On peut s’interroger également sur la pertinence de certains arguments avancés par les

partisans de la fixité du taux de change. Un premier argument utilisé est celui selon lequel la volatilité du taux de change décourage les échanges commerciaux. Cette volatilité est faible et l’argument n’est pas pertinent compte tenu de l'explosion actuelle des échanges commerciaux avec les États-Unis. Un deuxième argument est celui de la “ théorie de la paresse ”. La faiblesse du dollar se traduirait par une faible productivité. Cet argument est paradoxal puisqu’il s’agirait d’une paresse sélective compte tenu de la croissance de la productivité dans le secteur des nouvelles technologies.

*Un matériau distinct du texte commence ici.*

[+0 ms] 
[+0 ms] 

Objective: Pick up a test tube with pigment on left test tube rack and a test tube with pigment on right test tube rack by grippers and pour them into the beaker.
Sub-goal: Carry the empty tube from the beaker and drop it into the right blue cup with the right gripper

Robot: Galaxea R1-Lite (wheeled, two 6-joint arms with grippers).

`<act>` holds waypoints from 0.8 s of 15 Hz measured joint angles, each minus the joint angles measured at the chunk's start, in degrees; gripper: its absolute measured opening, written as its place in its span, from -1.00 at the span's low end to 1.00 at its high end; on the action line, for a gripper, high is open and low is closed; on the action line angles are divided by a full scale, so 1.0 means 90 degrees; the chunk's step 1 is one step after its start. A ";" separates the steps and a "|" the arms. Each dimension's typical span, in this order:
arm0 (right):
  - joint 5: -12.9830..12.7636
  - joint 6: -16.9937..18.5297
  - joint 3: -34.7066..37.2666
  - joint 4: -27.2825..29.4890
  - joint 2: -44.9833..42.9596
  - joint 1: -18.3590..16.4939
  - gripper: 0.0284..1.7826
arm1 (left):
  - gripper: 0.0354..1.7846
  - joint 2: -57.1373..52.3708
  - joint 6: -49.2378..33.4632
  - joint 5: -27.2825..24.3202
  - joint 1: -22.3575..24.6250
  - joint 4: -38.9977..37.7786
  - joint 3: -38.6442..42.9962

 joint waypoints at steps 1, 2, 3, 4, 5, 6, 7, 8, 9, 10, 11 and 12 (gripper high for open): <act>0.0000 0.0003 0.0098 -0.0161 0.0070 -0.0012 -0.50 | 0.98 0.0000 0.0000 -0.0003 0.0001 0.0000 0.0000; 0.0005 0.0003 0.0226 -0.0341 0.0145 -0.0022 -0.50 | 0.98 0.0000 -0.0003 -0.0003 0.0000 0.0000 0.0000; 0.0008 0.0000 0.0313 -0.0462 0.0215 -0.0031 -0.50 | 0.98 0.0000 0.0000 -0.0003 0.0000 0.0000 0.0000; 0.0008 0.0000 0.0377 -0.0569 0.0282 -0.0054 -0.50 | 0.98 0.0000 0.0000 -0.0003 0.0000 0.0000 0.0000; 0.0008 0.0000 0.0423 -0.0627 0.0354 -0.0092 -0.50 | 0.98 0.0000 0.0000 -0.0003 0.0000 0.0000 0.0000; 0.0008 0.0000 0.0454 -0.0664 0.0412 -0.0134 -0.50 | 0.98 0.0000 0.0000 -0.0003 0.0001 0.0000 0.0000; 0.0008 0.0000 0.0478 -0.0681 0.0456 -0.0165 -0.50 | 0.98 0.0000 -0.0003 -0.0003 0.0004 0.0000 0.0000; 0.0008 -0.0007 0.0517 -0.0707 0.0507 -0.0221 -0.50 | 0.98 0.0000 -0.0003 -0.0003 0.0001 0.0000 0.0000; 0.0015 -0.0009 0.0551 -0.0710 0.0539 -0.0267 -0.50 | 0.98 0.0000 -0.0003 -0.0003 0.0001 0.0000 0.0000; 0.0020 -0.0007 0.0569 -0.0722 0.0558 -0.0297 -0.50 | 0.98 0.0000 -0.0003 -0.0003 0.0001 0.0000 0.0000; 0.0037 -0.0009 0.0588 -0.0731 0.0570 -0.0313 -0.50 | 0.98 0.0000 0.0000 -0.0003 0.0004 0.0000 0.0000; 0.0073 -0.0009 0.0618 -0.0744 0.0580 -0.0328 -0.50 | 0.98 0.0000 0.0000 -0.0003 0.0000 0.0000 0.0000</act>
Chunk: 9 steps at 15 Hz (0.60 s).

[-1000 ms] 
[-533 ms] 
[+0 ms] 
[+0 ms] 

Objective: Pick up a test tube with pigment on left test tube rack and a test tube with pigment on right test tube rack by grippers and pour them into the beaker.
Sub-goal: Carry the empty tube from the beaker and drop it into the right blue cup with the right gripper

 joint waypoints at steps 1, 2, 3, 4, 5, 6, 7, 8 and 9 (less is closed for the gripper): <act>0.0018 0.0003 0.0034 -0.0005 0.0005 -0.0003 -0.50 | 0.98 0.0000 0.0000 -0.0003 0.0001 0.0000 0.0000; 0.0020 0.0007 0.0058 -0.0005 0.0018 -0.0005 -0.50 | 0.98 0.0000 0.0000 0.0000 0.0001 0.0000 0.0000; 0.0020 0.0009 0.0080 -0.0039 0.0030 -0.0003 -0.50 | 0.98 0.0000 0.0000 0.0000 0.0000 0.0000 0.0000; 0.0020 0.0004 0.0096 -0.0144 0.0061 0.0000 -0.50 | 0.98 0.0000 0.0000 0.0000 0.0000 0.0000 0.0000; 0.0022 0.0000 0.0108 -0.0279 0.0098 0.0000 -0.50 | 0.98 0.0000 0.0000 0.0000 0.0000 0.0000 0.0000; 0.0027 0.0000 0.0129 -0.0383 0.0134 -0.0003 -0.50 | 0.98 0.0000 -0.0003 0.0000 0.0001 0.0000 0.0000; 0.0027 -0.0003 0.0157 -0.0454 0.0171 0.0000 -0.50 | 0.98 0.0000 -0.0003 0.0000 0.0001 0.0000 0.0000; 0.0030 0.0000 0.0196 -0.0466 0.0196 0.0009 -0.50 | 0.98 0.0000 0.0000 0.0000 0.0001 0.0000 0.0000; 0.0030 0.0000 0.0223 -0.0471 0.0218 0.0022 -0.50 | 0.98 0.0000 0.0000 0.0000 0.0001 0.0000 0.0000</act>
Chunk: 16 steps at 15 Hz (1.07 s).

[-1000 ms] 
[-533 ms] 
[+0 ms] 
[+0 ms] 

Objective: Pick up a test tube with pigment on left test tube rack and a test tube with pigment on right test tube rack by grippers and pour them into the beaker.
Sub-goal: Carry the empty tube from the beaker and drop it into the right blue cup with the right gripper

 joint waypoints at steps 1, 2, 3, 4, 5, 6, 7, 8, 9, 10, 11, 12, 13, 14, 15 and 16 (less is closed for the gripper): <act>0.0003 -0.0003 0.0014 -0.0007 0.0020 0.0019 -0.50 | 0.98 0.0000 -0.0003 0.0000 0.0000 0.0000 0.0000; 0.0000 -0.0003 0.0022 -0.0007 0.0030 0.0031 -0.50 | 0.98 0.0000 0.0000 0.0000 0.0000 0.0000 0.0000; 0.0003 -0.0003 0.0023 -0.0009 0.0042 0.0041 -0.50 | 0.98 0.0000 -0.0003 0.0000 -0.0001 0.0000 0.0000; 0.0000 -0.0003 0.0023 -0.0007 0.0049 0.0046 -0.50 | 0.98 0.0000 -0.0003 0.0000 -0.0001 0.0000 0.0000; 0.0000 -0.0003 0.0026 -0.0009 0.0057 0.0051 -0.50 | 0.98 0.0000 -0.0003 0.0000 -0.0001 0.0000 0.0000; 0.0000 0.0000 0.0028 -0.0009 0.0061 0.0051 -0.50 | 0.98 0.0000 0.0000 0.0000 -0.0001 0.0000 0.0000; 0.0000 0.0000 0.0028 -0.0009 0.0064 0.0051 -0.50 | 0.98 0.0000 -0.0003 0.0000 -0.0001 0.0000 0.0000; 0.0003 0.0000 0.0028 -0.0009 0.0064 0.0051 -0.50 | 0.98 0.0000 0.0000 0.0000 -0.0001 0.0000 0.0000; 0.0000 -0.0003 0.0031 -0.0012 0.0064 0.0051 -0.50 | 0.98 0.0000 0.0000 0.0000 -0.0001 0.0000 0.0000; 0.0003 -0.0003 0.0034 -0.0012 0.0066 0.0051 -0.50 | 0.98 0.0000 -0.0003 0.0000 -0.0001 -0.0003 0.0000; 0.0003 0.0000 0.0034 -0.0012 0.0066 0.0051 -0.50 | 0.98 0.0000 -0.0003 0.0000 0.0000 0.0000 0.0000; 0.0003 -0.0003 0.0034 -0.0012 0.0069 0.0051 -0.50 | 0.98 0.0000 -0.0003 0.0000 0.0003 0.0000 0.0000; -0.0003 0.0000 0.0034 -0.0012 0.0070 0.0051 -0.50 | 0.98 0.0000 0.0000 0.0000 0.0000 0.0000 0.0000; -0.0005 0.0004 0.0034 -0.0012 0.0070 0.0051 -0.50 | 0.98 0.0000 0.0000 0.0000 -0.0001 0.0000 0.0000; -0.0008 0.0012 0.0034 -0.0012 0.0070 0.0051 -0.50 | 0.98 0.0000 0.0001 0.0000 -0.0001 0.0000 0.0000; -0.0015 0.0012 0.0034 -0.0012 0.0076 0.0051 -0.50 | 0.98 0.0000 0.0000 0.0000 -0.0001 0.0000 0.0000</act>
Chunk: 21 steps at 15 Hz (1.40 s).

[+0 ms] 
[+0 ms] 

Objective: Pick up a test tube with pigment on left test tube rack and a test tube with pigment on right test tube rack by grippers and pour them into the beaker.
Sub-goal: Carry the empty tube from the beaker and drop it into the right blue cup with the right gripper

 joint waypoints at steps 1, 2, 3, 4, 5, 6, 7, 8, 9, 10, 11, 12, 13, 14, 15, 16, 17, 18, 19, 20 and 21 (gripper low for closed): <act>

D’une façon ou d’une autre, il existe d'autres moyens de stimuler la productivité, notamment en diminuant les impôts. D’autre part, si la solution proposée est de fixer le dollar, on ne voit pas comment il serait possible d’en établir la valeur au taux élevé suggéré. Finalement, une longue période de taux de change fixe comporte des risques de crise économique puisque ce régime ne permet pas de s'adapter aux mouvements des capitaux. En résumé donc, compte tenu des avantages du régime actuel et des faiblesses des systèmes de change fixe, il est préférable de s’en tenir au statu quo.